Counter Offers

...and Do you Really Want to Find Another Job?

Resigning from your job is a serious matter and will probably negatively affect your relationship with your current employer if you then chose to accept a counter offer and stay. If your dissatisfaction with your employer can be resolved, then we suggest you attempt to resolve it.  If you can't resolve those issues, but are really not prepared for the disruption of changing jobs, then maybe it is best to accept the situation and make the best of it. If you  really don’t want to leave your company, then why bother looking for another job?

On the other hand, if you are convinced you would be happier somewhere else, then stay convinced and do it.  Find the company and position that meets your career and personal goals, accept the job offer, and carry through with it.  Don't let the quick, but admittedly uncomfortable, act of telling your boss you are resigning alter your long term goals. Your recruiter can give you guidance on how to present your resignation to your boss, making it quick and relatively stress free.

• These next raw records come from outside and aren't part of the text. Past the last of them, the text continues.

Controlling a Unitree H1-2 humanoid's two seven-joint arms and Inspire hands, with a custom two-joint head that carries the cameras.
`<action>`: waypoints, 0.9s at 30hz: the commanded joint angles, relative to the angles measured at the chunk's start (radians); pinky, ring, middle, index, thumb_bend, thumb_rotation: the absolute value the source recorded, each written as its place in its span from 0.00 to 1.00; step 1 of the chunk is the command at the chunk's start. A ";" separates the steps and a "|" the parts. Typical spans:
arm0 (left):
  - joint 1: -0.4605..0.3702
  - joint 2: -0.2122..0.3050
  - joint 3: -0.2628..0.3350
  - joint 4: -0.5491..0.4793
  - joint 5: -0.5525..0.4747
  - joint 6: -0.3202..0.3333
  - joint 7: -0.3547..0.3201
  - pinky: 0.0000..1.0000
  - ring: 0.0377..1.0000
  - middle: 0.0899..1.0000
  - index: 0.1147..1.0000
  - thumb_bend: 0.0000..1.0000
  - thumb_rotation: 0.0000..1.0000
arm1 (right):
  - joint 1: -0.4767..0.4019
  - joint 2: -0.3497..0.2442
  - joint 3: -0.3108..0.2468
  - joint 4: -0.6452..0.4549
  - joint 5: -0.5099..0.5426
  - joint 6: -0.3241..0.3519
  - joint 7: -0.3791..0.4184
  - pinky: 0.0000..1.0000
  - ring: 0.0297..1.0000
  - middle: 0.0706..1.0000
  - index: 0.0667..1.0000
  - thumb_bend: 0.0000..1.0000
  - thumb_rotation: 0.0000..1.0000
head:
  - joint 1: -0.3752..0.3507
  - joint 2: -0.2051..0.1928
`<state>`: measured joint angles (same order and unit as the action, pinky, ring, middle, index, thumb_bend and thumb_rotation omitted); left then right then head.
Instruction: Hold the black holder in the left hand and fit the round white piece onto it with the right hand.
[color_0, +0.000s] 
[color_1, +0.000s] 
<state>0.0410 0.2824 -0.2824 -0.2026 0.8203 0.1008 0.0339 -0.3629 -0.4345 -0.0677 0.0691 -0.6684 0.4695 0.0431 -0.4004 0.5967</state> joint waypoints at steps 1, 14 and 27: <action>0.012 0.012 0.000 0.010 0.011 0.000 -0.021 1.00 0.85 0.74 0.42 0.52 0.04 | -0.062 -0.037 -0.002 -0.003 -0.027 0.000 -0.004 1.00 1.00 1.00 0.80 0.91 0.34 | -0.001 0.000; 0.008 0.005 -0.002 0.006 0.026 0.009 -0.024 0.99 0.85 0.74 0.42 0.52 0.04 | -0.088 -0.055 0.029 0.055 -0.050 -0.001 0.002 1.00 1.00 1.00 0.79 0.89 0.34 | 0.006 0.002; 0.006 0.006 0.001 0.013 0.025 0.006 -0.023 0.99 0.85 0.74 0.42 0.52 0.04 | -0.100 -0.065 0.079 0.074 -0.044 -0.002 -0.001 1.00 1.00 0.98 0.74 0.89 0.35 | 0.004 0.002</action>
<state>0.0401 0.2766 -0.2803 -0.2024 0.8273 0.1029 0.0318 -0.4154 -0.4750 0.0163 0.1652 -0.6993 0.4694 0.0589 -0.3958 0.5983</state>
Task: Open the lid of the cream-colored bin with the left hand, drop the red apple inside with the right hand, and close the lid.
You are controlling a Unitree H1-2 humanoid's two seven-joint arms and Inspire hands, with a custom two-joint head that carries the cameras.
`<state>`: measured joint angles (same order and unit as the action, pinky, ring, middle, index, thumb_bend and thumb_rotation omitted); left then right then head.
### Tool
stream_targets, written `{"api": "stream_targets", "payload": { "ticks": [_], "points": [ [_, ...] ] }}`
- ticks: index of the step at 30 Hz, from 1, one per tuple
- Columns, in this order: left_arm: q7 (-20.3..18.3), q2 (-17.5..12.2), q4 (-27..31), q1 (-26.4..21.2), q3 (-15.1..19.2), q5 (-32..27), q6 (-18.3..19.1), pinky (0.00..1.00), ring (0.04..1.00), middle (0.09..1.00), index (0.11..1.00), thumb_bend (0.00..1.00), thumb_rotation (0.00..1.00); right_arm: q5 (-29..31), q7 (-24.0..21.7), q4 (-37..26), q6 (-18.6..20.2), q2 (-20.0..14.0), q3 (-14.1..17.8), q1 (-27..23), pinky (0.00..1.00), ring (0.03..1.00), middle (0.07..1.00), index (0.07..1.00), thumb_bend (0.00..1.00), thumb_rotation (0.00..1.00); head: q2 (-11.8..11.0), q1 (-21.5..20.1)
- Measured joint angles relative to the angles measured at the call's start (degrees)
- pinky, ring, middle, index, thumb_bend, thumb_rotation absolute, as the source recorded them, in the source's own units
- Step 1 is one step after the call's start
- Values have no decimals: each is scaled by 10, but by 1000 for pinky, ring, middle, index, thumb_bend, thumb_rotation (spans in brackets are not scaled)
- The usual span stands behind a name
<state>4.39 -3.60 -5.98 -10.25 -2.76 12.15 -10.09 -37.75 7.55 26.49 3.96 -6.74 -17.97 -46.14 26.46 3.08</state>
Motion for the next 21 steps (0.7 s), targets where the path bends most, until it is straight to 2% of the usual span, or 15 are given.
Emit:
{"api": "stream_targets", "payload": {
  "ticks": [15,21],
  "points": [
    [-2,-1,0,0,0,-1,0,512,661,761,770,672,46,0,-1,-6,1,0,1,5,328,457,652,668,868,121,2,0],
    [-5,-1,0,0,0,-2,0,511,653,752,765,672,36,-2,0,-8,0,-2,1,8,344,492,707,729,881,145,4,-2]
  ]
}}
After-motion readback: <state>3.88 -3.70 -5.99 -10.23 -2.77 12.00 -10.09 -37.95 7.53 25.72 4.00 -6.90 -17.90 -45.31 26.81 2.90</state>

We are not recommending that you never accept a counter offer, but suggest that you strongly consider the pros and cons of resigning and then accepting a counter offer.  Our advice is to make, or not make, the commitment to change jobs before you embark upon a job search and stick with your convictions.

If you are a valuable resource, then your boss and your company won’t want to see you walk out the door, especially to the competition. They may make every attempt to convince you to stay, either by:

  • Making you a counter offer
  • Making you feel incredibly guilty and disloyal
  • Lovin’ you like they’ve never ‘loved’ you before – be suspicious of this

An attractive counter offer is instantly good for your ego but you must take a number of things into consideration before saying “thanks” or “no thanks.”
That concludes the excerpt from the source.